Казаки не поверили ногайскому послу. Горобец отрядил в разведку лучших отвагов и для верности поехал с ними сам. Никто не знал, где расположился кочевой улус. Вот и решили положиться на звериный слух Ермолая, послав его впереди отряда. Ночь была тёмной. На небе едва прорезался месяц на ущербе. В стороне будто виднелся дымок от гаснувшего костра. И слышалось как бы отдалённое блеяние овец. В голове Ермолая вертелась неотвязная мысль, что ногаи поджидают их. Для того и посла к ним накануне отрядили, чтобы подбить казаков на вылазку. Об этом думалось и накануне похода. Он зря погорячился и поддержал атамана. Повременить бы...
Ногаи напали внезапно, словно выскочили из-под земли. Впоследствии в памяти сохранилось только дикое гиканье, боль в бедре и топот погони за ускакавшими казаками. Очнулся он от холода. В яму, и без того сырую от недавно пролившихся дождей, наползал туман. Штанина намокла от крови, и потрогать нельзя — руки связаны. Видно, кинули в эту яму, чтобы получить выкуп. Сказать, что у него нет родных, — не поверят. Но ужели казаки оставят его в беде? В горле пересохло...
— Пить, — пробормотал он слабым голосом, словно его могли услышать.

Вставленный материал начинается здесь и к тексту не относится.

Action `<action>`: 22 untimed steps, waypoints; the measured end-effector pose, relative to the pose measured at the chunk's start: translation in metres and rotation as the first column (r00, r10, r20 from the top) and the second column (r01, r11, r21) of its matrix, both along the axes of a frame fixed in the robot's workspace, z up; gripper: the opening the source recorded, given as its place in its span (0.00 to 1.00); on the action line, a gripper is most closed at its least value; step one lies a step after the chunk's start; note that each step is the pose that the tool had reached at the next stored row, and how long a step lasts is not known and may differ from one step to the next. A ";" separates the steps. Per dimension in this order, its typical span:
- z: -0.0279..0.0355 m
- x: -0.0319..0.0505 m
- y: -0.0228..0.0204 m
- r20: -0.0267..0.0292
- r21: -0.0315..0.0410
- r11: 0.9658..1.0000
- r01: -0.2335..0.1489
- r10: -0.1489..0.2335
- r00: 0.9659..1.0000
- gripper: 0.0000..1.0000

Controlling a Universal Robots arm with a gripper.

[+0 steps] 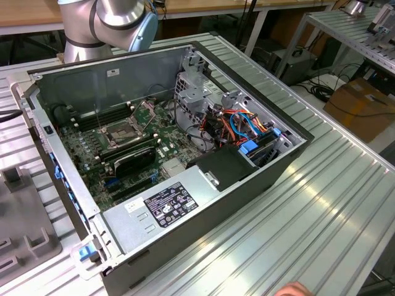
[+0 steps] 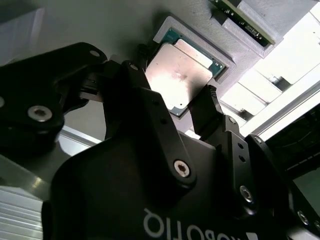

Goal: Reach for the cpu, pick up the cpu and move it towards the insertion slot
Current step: 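Pick up the cpu and move it towards the insertion slot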

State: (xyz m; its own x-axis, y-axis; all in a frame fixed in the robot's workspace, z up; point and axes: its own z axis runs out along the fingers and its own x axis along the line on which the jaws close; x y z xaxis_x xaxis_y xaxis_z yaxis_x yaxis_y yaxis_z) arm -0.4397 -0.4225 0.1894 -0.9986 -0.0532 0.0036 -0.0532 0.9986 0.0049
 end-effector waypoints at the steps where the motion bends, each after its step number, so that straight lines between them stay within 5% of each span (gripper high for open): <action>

И вдруг наверху послышались осторожные шаги, кто-то наклонился над ним, и на руку Ермолая упало что-то острое. Действуя свободным плечом, он высвободил запястье и нащупал нож. После долгой возни он изловчился и перерезал жгут. Чувствовал, как сверху следят за ним поблескивающие в темноте глаза. Затем к нему спустилось что-то громоздкое. Ермолай нащупал рукой колючий хворост и попытался подняться. Сжал губы, чтобы не застонать от боли и не показать слабость перед своим избавителем, благодетелем. Кое-как он переместился на кучу хвороста, думая, что она будет служить ему постелью. Но когда на голову ему упала тяжёлая вязанка камыша и ногаец произнёс: «Иди сюда», — Ермолай понял, что, взобравшись на эту вязанку, он сможет подняться наверх. Не говоря ни слова, не выдавая себя стоном, он взмостился на вязанку, которая осела под его тяжестью. Но у Ермолая были длинные и сильные руки, и они достали до самого края ямы. Упираясь коленом здоровой ноги в земляную стену, он подтянулся на руках. Ногаец ему помогал. Ермолай увидел камышовое жилище рядом и понял, что ногайцу велено было стеречь его. Значит, у ногайца были какие-то виды на него, если он освободил его с риском для жизни?